> **Requirement**
Only a number is expected here: the count of lines in this data where "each" occurs.
Top of Recorded data
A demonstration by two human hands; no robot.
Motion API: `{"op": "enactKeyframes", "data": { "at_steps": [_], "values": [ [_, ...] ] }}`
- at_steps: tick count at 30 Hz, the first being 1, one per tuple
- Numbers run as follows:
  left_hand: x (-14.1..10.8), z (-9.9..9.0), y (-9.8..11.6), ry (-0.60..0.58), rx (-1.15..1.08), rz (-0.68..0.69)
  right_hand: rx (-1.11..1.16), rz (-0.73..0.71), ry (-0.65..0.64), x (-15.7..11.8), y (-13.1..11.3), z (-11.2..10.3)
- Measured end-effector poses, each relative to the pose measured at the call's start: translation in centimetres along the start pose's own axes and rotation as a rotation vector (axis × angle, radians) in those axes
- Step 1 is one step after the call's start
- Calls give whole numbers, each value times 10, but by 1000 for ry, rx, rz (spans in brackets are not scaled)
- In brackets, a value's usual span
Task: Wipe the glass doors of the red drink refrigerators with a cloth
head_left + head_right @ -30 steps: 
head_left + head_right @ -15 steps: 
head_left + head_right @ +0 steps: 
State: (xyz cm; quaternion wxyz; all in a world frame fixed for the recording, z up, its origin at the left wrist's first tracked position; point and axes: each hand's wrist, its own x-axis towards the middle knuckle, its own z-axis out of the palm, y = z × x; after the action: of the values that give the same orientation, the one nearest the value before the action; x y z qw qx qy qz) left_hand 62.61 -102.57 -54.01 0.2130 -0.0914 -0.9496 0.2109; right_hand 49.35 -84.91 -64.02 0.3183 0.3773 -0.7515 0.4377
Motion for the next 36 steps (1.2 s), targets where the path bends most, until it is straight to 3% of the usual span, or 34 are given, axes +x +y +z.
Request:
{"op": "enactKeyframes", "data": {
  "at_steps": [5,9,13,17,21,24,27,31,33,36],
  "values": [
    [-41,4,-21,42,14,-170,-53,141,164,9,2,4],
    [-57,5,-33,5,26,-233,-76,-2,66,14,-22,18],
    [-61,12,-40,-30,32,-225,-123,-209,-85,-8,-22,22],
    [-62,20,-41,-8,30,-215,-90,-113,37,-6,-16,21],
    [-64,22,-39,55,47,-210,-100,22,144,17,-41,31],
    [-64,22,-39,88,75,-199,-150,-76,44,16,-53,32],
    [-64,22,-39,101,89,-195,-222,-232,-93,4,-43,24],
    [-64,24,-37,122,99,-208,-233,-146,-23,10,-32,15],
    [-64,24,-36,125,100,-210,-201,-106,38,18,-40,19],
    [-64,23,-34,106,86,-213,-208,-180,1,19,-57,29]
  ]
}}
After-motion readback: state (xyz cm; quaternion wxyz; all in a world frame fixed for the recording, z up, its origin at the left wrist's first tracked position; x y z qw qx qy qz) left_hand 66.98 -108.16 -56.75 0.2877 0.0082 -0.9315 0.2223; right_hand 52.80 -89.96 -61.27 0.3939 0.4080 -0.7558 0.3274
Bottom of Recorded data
> **Result below**
3